The "psyche" was his word for soul. Psyche is the form of a living object.

Psychology: It's method and scope

What is soul? The body cannot be soul. The soul is the form of the body. Body = actuality; Soul = potentiality.

Powers of soul:
-nutritive
-appetitive
-sensory
-locomotive
-power of thinking

Plants have the nutritive soul. Animals have the nutritive and sensory soul.

Anything with sensory powers must have the appetitive soul. Appetite - desire, passion and wish.

The power of thinking is for man and any other being higher than man.

The Nutritive Psyche:

The Nutritive Psyche makes the potential actual. It is the simplest soul and that which all other psyches are built upon.

The function of the nutritive psyche is to sustain life, to keep the body alive.

The sensitive Psyche:

The sensitive soul is the type of the soul that exists at the animal level.

Sense experience is brought into actuality in perception.

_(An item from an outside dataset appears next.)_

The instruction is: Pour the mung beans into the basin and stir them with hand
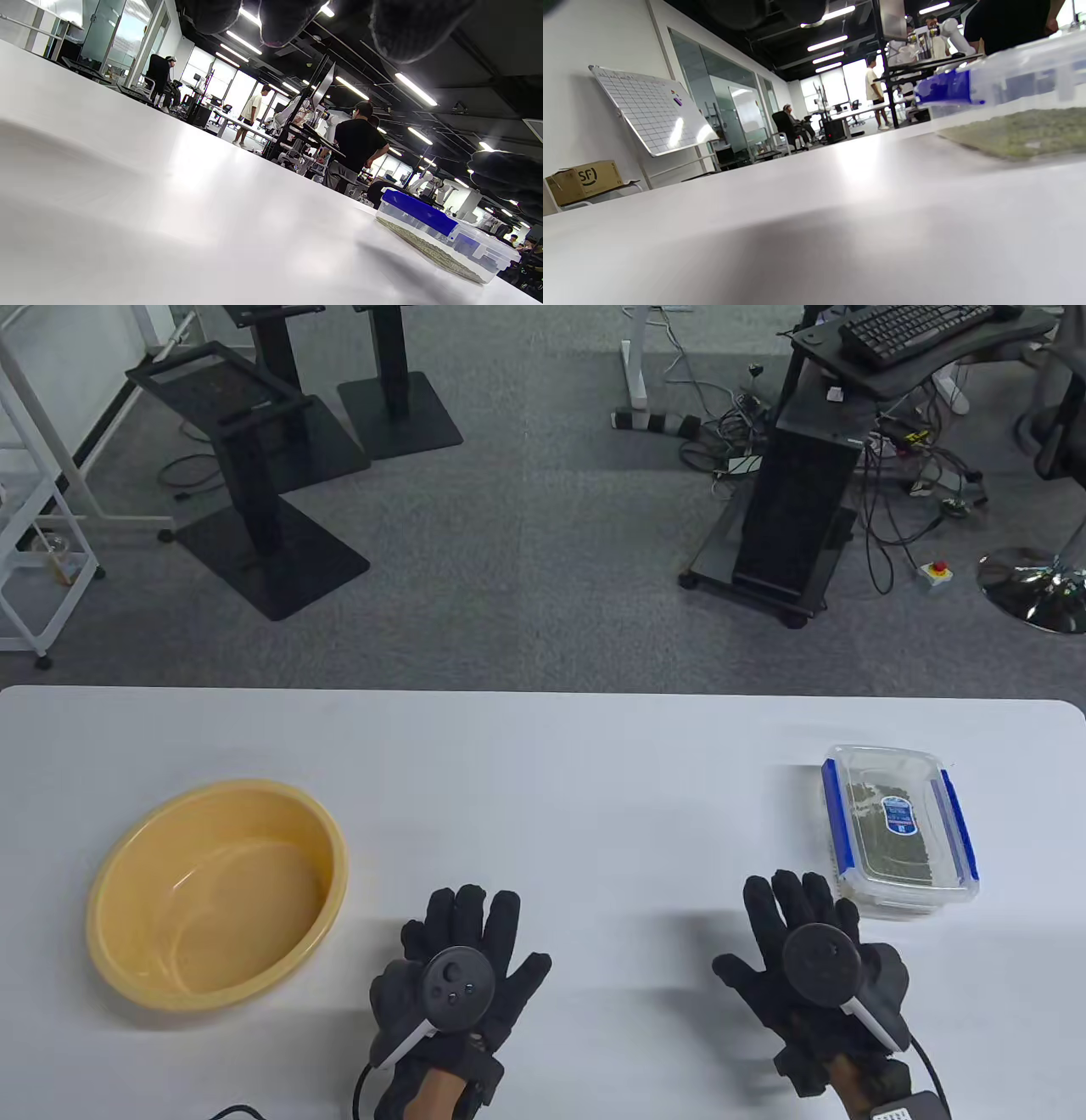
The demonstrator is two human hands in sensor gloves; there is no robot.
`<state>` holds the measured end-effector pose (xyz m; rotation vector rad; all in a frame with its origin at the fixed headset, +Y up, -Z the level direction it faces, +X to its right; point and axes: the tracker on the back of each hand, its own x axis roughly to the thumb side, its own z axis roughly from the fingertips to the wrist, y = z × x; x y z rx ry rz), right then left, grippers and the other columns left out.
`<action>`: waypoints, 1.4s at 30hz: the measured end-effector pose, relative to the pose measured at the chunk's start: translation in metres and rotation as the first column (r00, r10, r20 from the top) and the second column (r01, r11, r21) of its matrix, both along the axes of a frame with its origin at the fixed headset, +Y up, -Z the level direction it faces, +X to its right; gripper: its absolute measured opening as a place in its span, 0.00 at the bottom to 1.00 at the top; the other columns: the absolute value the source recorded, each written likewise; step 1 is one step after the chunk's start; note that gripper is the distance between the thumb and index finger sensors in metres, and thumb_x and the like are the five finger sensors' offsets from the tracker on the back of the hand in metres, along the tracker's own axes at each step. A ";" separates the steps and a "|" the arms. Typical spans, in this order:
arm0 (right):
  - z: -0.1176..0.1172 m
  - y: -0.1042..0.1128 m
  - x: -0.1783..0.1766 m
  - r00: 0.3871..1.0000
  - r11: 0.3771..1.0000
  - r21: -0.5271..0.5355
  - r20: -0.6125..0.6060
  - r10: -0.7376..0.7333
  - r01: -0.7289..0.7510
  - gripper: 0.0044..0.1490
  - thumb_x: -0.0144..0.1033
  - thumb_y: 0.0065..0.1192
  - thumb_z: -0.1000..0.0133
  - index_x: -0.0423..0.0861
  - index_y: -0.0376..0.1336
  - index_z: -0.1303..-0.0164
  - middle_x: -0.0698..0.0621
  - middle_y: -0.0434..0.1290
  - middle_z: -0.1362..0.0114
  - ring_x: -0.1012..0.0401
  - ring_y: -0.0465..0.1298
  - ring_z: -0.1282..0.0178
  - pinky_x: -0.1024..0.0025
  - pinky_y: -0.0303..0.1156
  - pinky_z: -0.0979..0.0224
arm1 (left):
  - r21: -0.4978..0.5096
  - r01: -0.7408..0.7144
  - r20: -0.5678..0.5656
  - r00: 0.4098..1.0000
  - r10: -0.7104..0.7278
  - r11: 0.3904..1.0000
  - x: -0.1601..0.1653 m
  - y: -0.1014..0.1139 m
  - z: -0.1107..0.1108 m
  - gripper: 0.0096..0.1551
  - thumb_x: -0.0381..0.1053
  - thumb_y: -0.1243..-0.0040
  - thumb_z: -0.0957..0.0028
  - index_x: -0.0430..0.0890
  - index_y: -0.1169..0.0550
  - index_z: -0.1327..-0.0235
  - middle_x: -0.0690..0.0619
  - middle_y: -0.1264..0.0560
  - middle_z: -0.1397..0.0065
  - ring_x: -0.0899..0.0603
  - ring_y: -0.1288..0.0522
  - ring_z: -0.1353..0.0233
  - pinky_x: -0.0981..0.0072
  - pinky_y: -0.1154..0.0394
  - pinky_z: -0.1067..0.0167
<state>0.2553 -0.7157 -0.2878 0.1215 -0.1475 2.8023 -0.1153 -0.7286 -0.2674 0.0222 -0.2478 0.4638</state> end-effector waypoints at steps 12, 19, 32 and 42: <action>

Perception is a dual actualization
1) An actualization of the object as an object of perception
2) An actualization of the sense organ as the preceptor

The sensitive psyche involves something like consciousness

Aristotle distinguishes between:
1) Physiological change
2) Perception

Aristotle is a realist, so the difference between physiological change and perception is purely psychological consideration.

The Rational Psyche

Man has a combined soul of nutritive, sensitive and rational psyches.

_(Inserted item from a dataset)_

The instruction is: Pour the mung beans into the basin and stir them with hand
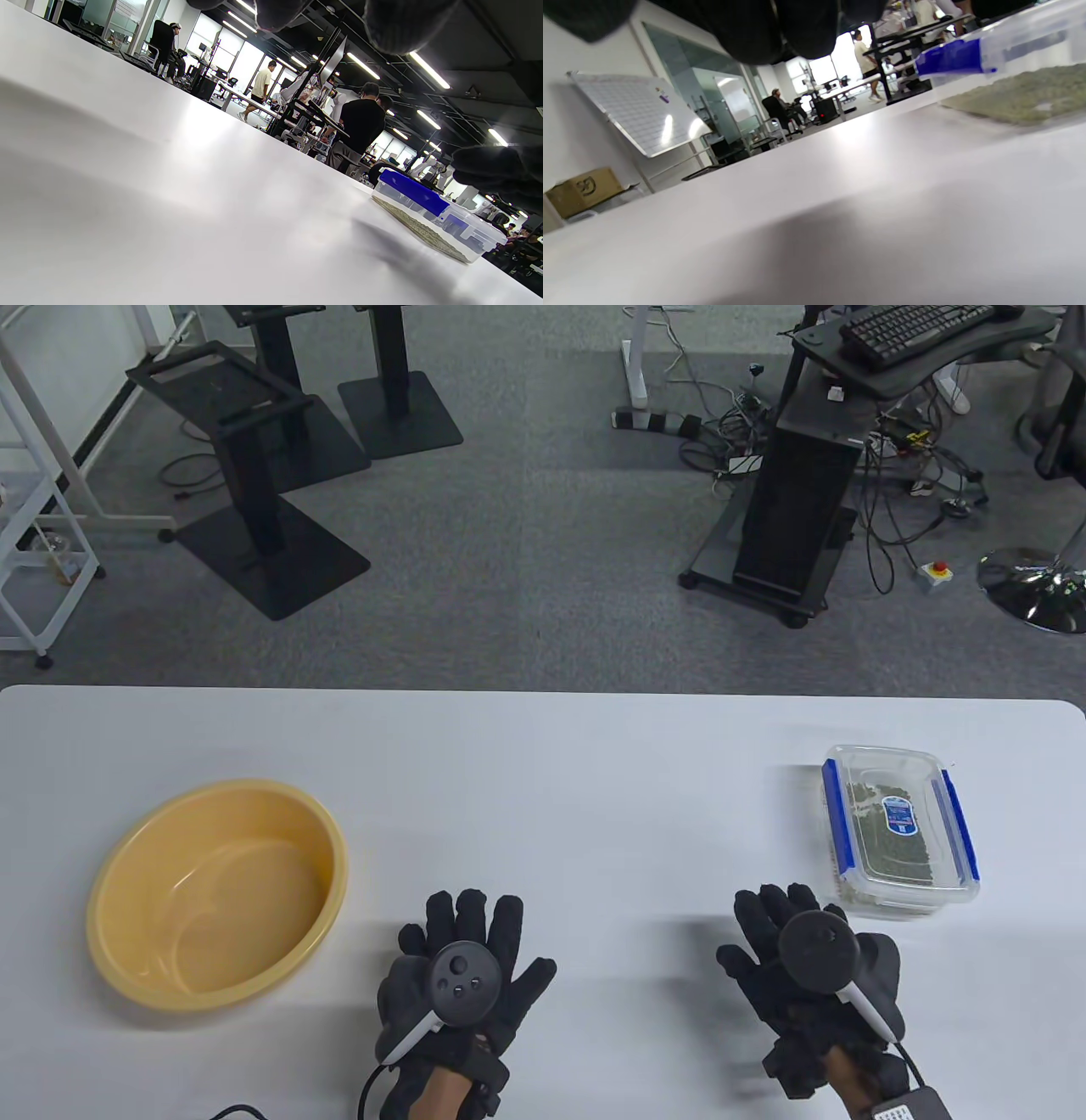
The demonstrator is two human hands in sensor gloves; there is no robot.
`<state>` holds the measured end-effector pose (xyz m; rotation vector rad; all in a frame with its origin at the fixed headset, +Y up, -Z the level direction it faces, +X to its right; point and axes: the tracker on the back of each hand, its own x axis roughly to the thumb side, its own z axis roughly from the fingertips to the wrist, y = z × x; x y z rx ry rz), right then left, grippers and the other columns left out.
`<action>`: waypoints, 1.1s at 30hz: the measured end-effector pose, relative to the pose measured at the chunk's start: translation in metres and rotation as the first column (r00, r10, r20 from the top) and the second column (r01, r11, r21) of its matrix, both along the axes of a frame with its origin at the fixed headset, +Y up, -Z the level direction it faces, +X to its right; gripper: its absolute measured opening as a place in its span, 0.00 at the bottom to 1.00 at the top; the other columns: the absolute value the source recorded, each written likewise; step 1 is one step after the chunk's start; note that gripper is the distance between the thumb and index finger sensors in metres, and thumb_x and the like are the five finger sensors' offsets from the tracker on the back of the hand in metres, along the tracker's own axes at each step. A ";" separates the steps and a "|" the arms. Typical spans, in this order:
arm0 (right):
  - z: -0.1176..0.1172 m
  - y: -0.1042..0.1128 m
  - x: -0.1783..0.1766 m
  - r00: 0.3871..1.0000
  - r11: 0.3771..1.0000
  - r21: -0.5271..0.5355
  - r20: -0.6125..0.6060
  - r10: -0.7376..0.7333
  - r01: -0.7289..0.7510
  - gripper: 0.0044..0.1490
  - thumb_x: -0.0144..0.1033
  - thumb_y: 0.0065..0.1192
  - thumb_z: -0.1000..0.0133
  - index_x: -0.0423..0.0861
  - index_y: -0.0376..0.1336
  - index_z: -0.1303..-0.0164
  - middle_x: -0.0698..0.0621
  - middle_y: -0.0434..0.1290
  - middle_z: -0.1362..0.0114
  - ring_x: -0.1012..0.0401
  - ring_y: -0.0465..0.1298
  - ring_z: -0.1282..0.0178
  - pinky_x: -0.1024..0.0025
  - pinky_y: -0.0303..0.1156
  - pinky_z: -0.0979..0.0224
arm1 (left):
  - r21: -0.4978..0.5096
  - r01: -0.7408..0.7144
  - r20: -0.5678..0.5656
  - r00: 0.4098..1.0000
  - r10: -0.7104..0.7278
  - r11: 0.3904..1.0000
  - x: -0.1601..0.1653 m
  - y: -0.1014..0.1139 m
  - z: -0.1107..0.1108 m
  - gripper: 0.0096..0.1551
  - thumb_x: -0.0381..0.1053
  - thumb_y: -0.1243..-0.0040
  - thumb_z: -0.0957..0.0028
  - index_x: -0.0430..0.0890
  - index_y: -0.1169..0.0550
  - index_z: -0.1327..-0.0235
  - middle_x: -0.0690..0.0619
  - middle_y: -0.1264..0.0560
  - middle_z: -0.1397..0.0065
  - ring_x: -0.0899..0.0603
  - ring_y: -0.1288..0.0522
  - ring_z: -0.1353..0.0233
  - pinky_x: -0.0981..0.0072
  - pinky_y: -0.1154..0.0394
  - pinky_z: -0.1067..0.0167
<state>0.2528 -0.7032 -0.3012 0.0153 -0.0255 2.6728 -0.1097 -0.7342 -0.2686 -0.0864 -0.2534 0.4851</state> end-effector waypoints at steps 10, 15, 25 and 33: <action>-0.076 0.009 0.102 0.947 0.985 -0.174 0.318 0.037 0.020 0.49 0.56 0.56 0.64 0.50 0.57 0.30 0.43 0.53 0.24 0.44 0.45 0.21 0.34 0.39 0.24 | -0.032 0.011 0.006 1.000 -0.010 0.999 0.002 -0.001 -0.001 0.49 0.68 0.52 0.39 0.45 0.47 0.11 0.29 0.59 0.14 0.24 0.72 0.22 0.18 0.72 0.42; -0.091 -0.009 0.163 0.853 0.960 -0.278 0.494 0.168 -0.028 0.58 0.59 0.55 0.64 0.50 0.41 0.27 0.45 0.40 0.22 0.45 0.37 0.21 0.36 0.39 0.23 | -0.067 0.016 0.000 1.000 -0.016 0.998 0.002 -0.003 -0.002 0.49 0.68 0.52 0.39 0.45 0.48 0.12 0.30 0.60 0.14 0.25 0.73 0.22 0.18 0.72 0.42; -0.106 -0.043 0.213 0.775 0.941 -0.252 0.631 -0.017 0.226 0.68 0.61 0.58 0.67 0.40 0.31 0.31 0.28 0.40 0.28 0.39 0.58 0.26 0.43 0.63 0.28 | -0.123 0.021 -0.028 0.999 -0.024 0.992 -0.003 -0.012 -0.007 0.49 0.68 0.52 0.39 0.45 0.48 0.12 0.30 0.60 0.14 0.25 0.73 0.22 0.19 0.72 0.42; -0.097 -0.050 0.202 0.699 0.832 -0.219 0.669 -0.252 0.509 0.75 0.62 0.67 0.70 0.32 0.33 0.35 0.39 0.60 0.40 0.50 0.70 0.48 0.63 0.72 0.52 | -0.124 0.010 -0.044 0.999 -0.016 0.992 -0.004 -0.012 -0.007 0.49 0.67 0.52 0.39 0.45 0.48 0.12 0.29 0.60 0.15 0.25 0.73 0.22 0.18 0.72 0.42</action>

Man's perception is different than animals because of the involvement of the rational psyche.

Memory and the nursing of it to the here-and-now experience allows man's cognition to take place. It allows men to recognize universals from particulars.

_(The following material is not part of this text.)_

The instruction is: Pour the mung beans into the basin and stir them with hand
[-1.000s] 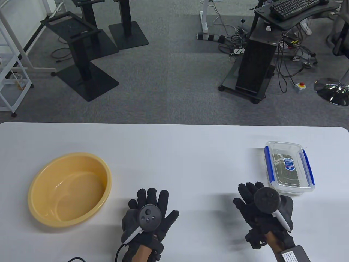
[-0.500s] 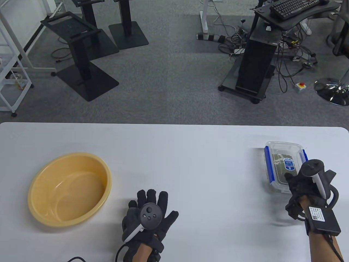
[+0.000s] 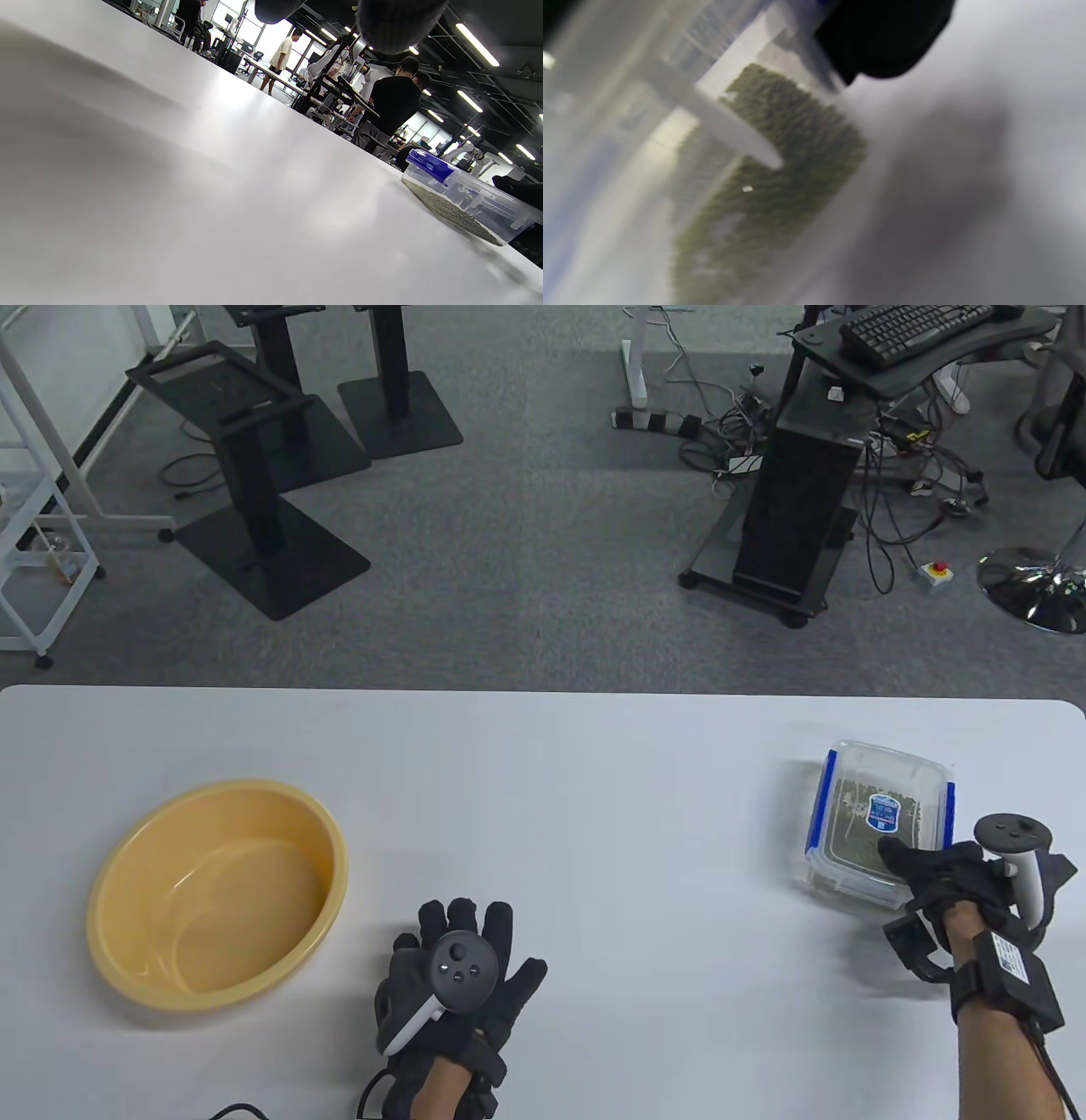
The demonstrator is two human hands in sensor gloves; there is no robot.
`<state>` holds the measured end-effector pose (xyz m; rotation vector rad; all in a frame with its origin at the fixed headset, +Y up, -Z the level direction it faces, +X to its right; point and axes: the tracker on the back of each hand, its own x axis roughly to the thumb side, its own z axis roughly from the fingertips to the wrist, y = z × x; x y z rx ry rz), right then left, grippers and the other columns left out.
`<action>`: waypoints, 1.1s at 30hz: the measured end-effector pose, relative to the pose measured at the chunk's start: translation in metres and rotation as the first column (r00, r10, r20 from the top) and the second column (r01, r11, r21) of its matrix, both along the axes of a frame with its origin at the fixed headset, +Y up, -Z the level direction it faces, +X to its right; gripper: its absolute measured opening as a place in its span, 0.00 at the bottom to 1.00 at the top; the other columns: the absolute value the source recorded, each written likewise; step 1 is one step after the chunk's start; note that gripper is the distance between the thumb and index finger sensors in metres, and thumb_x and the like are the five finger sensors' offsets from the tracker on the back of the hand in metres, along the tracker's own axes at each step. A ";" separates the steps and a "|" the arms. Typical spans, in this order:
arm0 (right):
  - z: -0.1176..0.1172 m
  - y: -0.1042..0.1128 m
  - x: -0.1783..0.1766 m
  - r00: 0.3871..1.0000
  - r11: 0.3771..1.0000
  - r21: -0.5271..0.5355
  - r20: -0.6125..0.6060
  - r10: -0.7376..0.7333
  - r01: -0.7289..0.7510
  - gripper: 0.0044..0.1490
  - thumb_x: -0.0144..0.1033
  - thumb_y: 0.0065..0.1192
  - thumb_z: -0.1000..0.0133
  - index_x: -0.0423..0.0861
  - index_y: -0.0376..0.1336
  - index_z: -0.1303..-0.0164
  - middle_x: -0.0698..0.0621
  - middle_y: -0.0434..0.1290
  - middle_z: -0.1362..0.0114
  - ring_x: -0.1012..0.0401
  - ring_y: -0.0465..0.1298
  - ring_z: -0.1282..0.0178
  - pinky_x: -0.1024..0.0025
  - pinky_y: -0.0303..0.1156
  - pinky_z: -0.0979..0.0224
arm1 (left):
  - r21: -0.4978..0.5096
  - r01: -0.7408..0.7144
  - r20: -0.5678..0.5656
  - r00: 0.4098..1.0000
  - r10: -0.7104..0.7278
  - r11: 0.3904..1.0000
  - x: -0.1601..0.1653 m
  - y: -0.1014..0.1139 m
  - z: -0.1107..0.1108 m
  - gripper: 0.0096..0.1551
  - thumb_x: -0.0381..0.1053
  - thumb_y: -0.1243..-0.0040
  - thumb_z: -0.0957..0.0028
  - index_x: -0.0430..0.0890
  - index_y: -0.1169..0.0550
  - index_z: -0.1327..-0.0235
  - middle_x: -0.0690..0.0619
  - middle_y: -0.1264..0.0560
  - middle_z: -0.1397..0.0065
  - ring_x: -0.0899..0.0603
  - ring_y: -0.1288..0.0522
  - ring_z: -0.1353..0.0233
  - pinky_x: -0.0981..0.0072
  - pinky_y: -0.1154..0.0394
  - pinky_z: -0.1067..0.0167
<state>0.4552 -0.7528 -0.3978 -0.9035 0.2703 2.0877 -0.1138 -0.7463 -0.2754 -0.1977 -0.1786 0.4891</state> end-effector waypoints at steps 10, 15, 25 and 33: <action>0.051 0.003 -0.109 0.919 0.897 0.208 -0.153 -0.363 0.390 0.53 0.57 0.52 0.56 0.34 0.46 0.31 0.37 0.68 0.47 0.51 0.73 0.60 0.67 0.74 0.63 | 0.020 -0.040 0.076 0.996 0.038 0.999 0.015 0.007 0.006 0.49 0.69 0.52 0.39 0.44 0.45 0.11 0.28 0.52 0.14 0.22 0.64 0.21 0.16 0.68 0.42; 0.078 0.012 -0.186 0.866 0.887 0.173 -0.356 -0.350 0.429 0.53 0.58 0.48 0.56 0.35 0.45 0.31 0.40 0.68 0.47 0.52 0.74 0.60 0.69 0.75 0.63 | 0.070 -0.316 0.030 0.949 0.315 0.946 0.014 0.011 0.010 0.47 0.69 0.53 0.38 0.41 0.36 0.14 0.25 0.32 0.23 0.19 0.41 0.25 0.12 0.56 0.42; 0.127 0.020 -0.271 0.860 0.902 0.409 -0.501 0.096 0.137 0.58 0.63 0.48 0.60 0.34 0.42 0.33 0.40 0.67 0.48 0.54 0.73 0.61 0.72 0.75 0.65 | -0.158 -0.874 -0.202 0.484 0.851 0.459 0.032 -0.023 0.017 0.58 0.71 0.52 0.38 0.31 0.55 0.19 0.15 0.50 0.24 0.16 0.36 0.31 0.22 0.28 0.52; 0.133 0.029 -0.279 0.858 0.867 0.486 -0.487 0.163 0.111 0.60 0.63 0.49 0.62 0.33 0.40 0.33 0.38 0.66 0.49 0.53 0.72 0.62 0.71 0.73 0.66 | 0.071 -0.907 -0.288 0.379 0.879 0.414 0.033 -0.021 0.022 0.42 0.56 0.62 0.36 0.26 0.40 0.21 0.11 0.39 0.29 0.12 0.28 0.40 0.19 0.27 0.58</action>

Thought is rooted in experience for Aristotle.

Thought is the form of forms, as the tool  of tools is the hand.

Thought is divided into two categories:
1. Unanalyzable wholes
2. Prior Synthesis

Logic

Aristotle invented formal logic.

Aristotle distinguished between truth and validity.

Truth is a characteristic of individual propositions.

Validity is the logical relationship between multiple propositions.

A syllogism is two premises and a logically derived conclusion.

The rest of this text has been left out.